The reboot began with Tattan’s appointment. Being assured of a place in the last six after following up the Limerick triumph by overcoming the Offaly challenge is clear evidence of the continuing advances.
“It always manifests from Kevin in terms of his philosophies as a coach. You know what he brought to this team, even though we have had great managers in years gone by. He has brought a different outlook and a different perspective as well. Even though he probably did his research on times before, he never focused on the three-in-a-row, or what happened before in those types of games. He just set out from the start and got really good people behind him.
“When he first started, back November two years ago, as a team we always had a feeling that the people that were there really wanted to be there for us and not because it was a Wexford senior camogie team. It was that we really wanted to go somewhere in terms of starting out on a journey. It is hugely down to his take as a manager and his style.”
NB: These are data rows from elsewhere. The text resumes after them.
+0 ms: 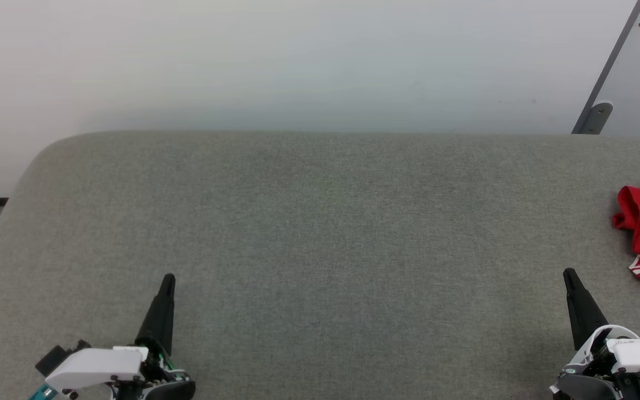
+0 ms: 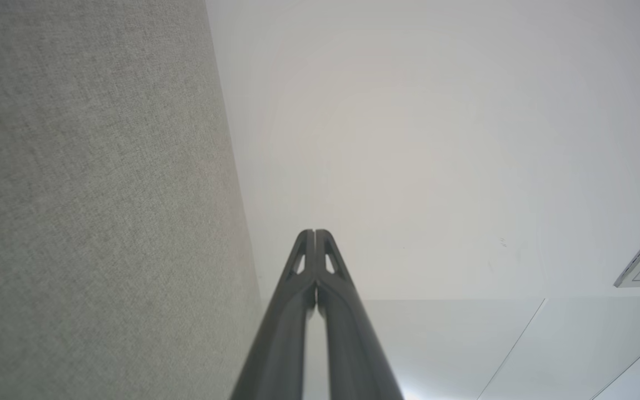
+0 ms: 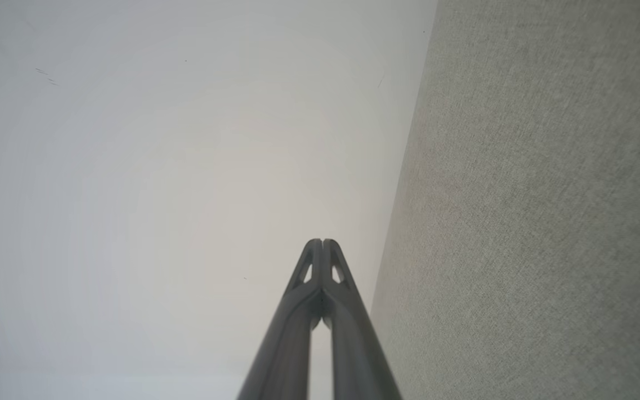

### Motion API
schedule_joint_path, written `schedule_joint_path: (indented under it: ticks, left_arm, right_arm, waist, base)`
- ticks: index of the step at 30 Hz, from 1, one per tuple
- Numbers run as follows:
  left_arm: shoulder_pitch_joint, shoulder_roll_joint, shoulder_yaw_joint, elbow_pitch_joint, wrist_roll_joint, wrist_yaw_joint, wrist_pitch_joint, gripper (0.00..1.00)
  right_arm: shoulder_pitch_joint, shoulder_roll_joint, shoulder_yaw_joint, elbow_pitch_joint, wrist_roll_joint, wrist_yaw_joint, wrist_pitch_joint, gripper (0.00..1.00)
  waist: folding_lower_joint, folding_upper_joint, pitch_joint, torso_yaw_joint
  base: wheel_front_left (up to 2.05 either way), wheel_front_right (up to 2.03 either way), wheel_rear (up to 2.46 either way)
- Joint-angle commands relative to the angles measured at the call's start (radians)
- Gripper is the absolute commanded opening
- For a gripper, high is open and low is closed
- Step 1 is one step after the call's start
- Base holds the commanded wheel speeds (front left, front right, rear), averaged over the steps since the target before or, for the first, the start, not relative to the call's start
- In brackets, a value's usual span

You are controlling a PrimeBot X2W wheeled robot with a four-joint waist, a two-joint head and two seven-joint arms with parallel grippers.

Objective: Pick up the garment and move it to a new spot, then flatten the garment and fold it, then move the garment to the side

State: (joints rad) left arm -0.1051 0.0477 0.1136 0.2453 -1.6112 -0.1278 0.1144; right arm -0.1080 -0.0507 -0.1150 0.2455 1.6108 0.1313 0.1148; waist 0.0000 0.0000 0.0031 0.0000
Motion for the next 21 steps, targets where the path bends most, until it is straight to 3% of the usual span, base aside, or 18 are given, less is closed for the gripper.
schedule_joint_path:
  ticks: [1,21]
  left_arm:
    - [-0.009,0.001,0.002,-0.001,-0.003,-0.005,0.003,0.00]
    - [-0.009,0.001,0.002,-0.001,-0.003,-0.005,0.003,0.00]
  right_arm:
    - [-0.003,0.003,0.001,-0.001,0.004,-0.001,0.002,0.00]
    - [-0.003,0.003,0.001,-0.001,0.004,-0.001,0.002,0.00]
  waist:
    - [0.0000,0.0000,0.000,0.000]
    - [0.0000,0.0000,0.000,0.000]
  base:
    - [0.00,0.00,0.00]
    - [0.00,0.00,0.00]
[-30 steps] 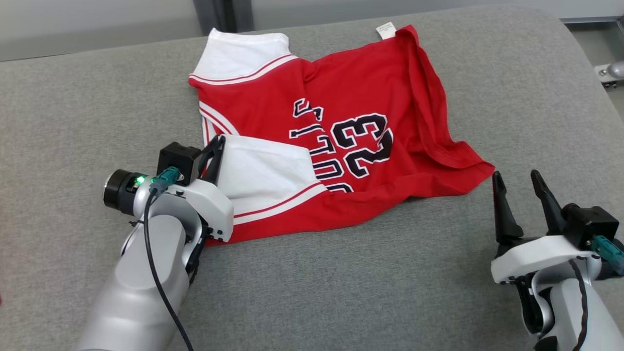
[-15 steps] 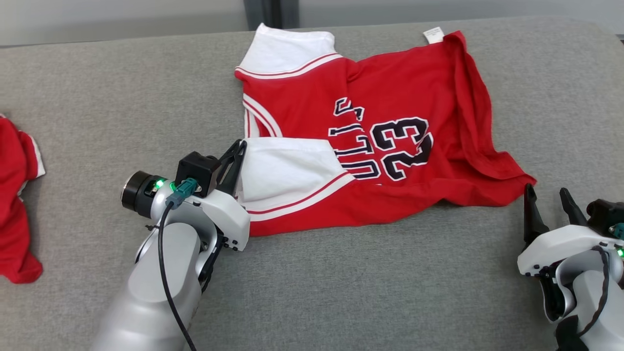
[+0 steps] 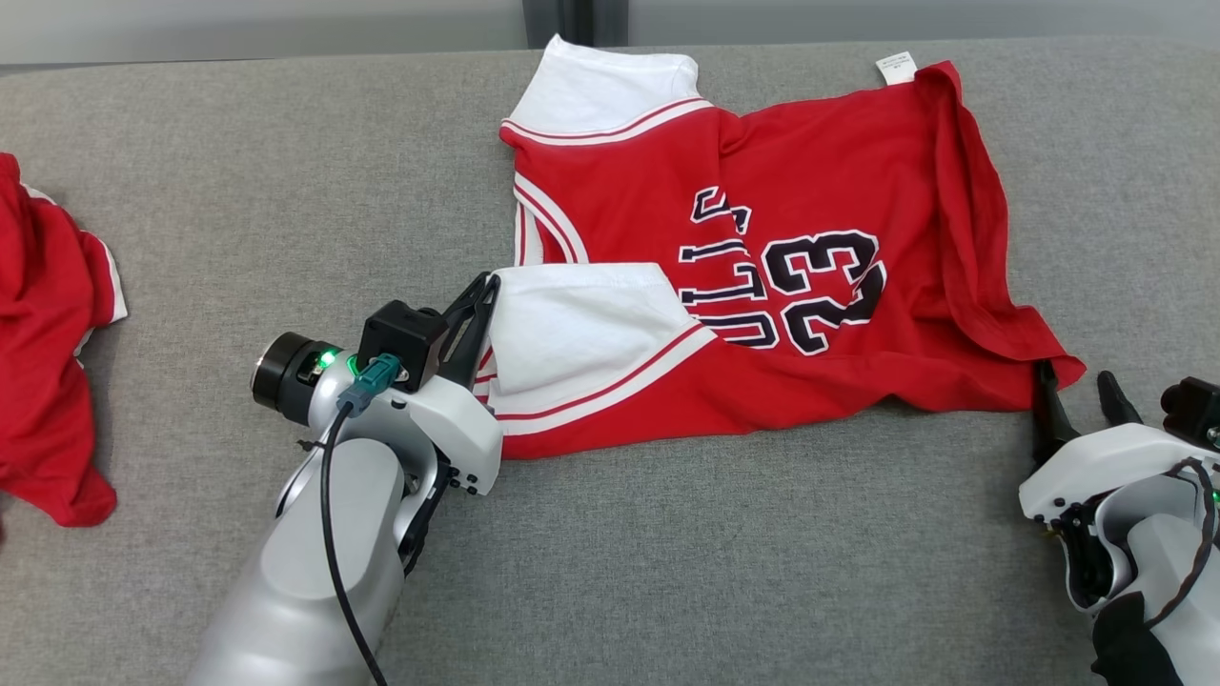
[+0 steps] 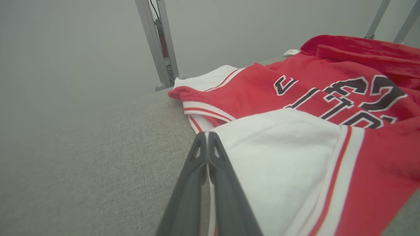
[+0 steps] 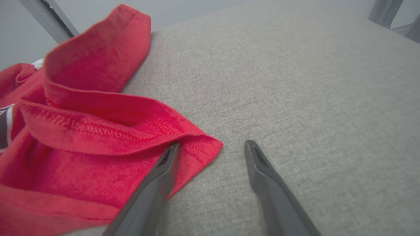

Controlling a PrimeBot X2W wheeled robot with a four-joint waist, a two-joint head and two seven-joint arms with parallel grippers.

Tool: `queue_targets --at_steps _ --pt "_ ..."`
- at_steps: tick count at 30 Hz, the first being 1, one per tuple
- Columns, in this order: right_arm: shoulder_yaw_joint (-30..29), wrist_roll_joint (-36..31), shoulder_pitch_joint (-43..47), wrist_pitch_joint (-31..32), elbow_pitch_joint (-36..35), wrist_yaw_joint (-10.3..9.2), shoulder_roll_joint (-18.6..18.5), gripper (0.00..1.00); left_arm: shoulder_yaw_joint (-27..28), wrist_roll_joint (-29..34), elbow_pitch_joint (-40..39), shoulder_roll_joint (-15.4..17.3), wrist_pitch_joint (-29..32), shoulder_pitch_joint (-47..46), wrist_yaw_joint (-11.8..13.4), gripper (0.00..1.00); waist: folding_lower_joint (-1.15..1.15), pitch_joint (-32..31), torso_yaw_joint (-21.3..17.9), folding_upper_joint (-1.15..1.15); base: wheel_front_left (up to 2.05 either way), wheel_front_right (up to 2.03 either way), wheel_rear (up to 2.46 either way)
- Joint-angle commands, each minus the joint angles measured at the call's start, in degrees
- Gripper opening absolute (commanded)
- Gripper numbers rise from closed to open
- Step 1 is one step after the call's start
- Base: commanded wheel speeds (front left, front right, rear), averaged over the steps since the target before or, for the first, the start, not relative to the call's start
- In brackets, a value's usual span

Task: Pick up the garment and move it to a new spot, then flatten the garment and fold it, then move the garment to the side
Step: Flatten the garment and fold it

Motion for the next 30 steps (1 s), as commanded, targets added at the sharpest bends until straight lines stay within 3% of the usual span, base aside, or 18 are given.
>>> queue_targets --at_steps 1,2,3,4,19,30 --pt "0.92 0.75 0.26 0.35 1.08 0.06 0.65 0.94 0.04 0.06 -0.27 0.25 -0.04 0.50 -0.01 0.00 0.00 -0.03 0.10 0.00 0.00 0.00 0.00" --pt "1.75 1.55 0.14 0.40 1.26 0.08 0.77 0.46 0.03 0.00 -0.39 0.23 -0.04 0.59 0.05 0.00 0.00 -0.08 0.16 0.00 0.00 0.00 0.00" --pt "2.61 2.42 0.08 0.42 1.39 0.09 0.77 0.27 0.02 -0.06 -0.47 0.23 -0.04 0.69 0.12 0.00 0.00 -0.16 0.20 0.00 0.00 0.00 0.00" --pt "3.31 3.17 0.13 0.42 1.42 0.09 0.65 0.00 0.01 -0.11 -0.56 0.23 -0.04 0.83 0.17 0.00 0.00 -0.26 0.23 0.00 0.00 0.00 0.00" --pt "8.75 13.28 3.10 0.21 -5.75 0.08 -2.47 0.00 2.02 -1.14 -5.95 0.21 -0.04 6.24 0.80 0.00 0.00 -7.07 0.16 0.00 0.00 0.00 0.00" --pt "12.25 26.17 -0.76 3.04 -12.12 0.08 -5.09 0.00 8.28 -0.13 -22.97 0.56 -0.04 10.45 1.77 0.00 0.00 -14.78 0.89 0.00 0.00 0.00 0.00"
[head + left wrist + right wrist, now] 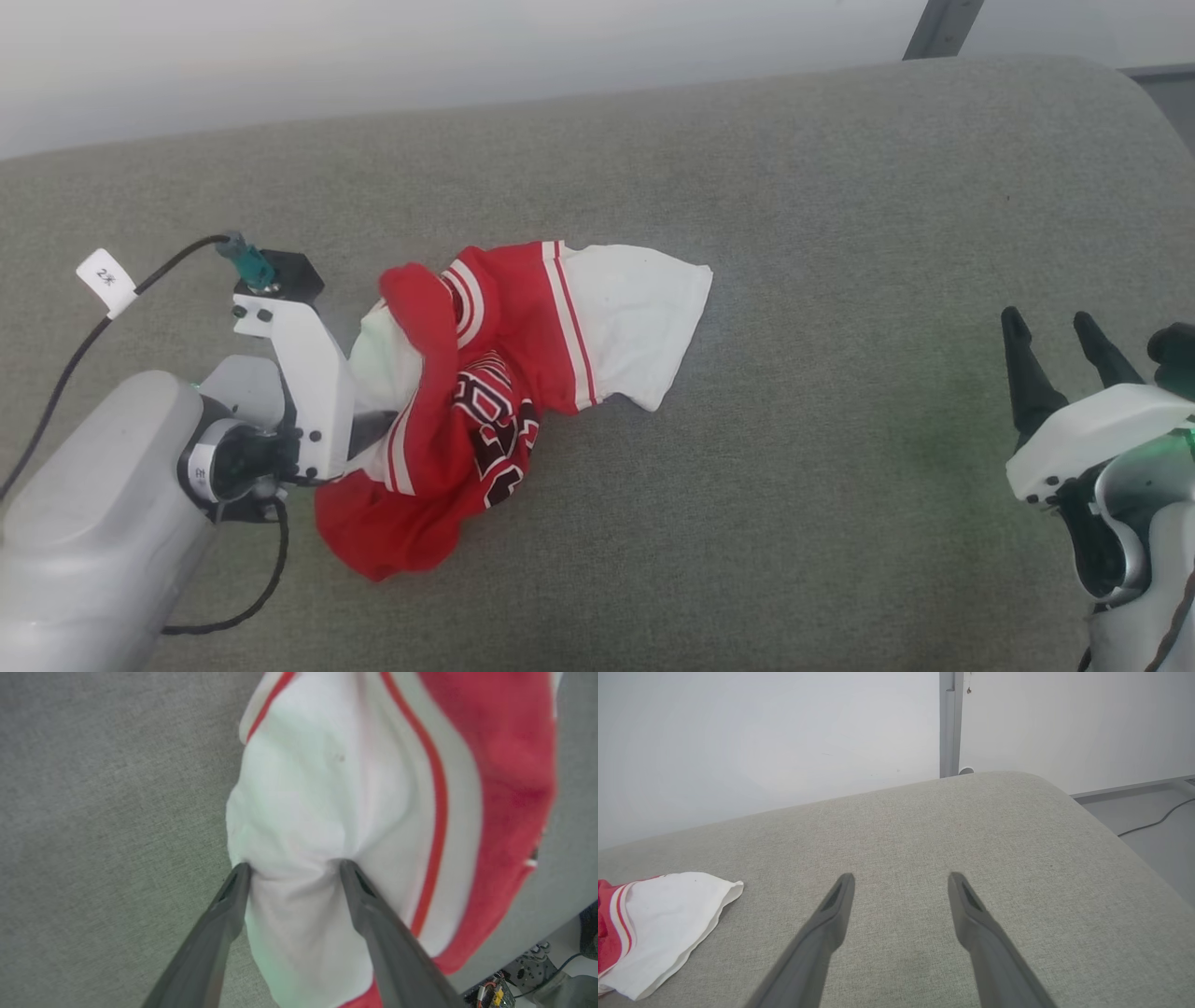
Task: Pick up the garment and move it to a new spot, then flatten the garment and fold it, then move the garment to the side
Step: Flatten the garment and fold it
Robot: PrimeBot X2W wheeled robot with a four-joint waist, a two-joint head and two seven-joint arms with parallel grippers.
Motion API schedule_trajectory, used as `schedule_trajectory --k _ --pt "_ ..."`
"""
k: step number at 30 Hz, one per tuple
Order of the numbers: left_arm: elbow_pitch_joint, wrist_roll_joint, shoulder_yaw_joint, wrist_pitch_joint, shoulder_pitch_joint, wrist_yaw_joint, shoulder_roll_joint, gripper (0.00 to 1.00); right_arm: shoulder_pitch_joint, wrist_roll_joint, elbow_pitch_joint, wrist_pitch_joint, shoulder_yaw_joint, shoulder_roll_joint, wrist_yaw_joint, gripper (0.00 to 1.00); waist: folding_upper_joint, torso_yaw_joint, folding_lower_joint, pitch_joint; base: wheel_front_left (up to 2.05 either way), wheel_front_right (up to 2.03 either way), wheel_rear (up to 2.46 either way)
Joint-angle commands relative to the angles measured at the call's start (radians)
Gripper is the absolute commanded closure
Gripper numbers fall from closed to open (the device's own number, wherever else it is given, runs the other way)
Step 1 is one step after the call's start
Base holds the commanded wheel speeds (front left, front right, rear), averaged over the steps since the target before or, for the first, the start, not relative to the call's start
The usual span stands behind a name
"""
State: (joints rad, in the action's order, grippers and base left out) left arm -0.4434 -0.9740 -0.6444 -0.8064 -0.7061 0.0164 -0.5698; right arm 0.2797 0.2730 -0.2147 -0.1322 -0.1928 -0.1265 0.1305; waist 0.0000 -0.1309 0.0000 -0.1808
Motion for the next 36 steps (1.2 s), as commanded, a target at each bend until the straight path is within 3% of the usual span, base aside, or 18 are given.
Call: schedule_trajectory --k 1,13,17,22,24,26,28,29,30,31,33,36 --pt "-0.004 0.002 0.003 0.012 0.003 -0.008 0.005 1.00 0.009 -0.001 0.006 -0.001 0.000 0.000 0.000 0.00 0.0000 0.001 0.0000 -0.002 0.00 0.00 0.00" --pt "0.009 0.000 0.035 0.075 -0.036 -0.022 -0.002 1.00 -0.011 -0.019 0.017 -0.008 -0.023 0.002 0.000 0.00 0.0000 0.037 0.0000 0.013 0.00 0.00 0.00" --pt "0.031 0.006 0.060 0.110 -0.030 -0.007 -0.027 1.00 -0.019 -0.019 0.022 -0.012 -0.029 0.004 0.000 0.00 0.0000 0.051 0.0000 0.019 0.00 0.00 0.00" --pt "0.060 -0.016 0.110 0.149 0.018 0.046 -0.066 0.97 -0.029 -0.017 0.019 -0.014 -0.029 0.003 0.000 0.00 0.0000 0.066 0.0000 0.028 0.00 0.00 0.00" --pt "0.058 -0.016 0.124 0.165 0.040 0.059 -0.084 0.89 -0.034 -0.022 0.025 -0.017 -0.028 0.010 0.000 0.00 0.0000 0.069 0.0000 0.030 0.00 0.00 0.00" --pt "0.044 -0.027 0.132 0.179 0.067 0.056 -0.091 0.70 -0.039 -0.022 0.028 -0.018 -0.028 0.009 0.000 0.00 0.0000 0.070 0.0000 0.031 0.00 0.00 0.00" --pt "0.026 -0.039 0.137 0.192 0.092 0.052 -0.091 0.64 -0.044 -0.019 0.028 -0.020 -0.026 0.010 0.000 0.00 0.0000 0.071 0.0000 0.032 0.00 0.00 0.00" --pt "0.016 -0.043 0.138 0.199 0.101 0.048 -0.090 0.50 -0.045 -0.018 0.028 -0.021 -0.025 0.010 0.000 0.00 0.0000 0.071 0.0000 0.032 0.00 0.00 0.00" --pt "0.004 -0.049 0.139 0.201 0.110 0.048 -0.086 0.21 -0.047 -0.018 0.029 -0.023 -0.024 0.010 0.000 0.00 0.0000 0.072 0.0000 0.033 0.00 0.00 0.00" --pt "-0.005 -0.050 0.136 0.203 0.118 0.043 -0.084 0.17 -0.048 -0.018 0.030 -0.024 -0.023 0.010 0.000 0.00 0.0000 0.072 0.0000 0.033 0.00 0.00 0.00" --pt "-0.024 -0.063 0.135 0.200 0.126 0.040 -0.072 0.00 -0.050 -0.018 0.033 -0.028 -0.022 0.008 0.000 0.00 0.0000 0.072 0.0000 0.034 0.00 0.00 0.00" --pt "-0.044 -0.069 0.140 0.200 0.116 0.032 -0.061 0.00 -0.047 -0.021 0.039 -0.032 -0.022 0.007 0.000 0.00 0.0000 0.071 0.0000 0.038 0.00 0.00 0.00"
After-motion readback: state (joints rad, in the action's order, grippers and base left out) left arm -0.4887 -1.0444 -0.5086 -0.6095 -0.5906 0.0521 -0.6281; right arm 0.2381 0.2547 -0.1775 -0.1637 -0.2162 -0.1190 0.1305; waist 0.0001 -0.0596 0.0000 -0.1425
The St Martin’s sharpshooter is on a two-year grad programme with AIG, working on a variety of IT projects but they key assignment is one that feels familiar.
“The main thing is the work I am doing on the project now, directly aligns with AIG’s main strategy globally. I think it is always a really good thing to be a part of. To know, even if you take a sporting context, if your goals align as a player with the greater one of the team. That is always a really exciting thing to be a part of.”
Tomorrow’s visit to Semple Stadium to take on a thriving Tipperary feels like a free shot, with qualification assured and a potential place in the semi-finals up for grabs. Foxe doesn’t demur, maintaining that the pressure is on the Bill Mullaney’s charges.
But when the ball is thrown in, the objective will be as it has always been.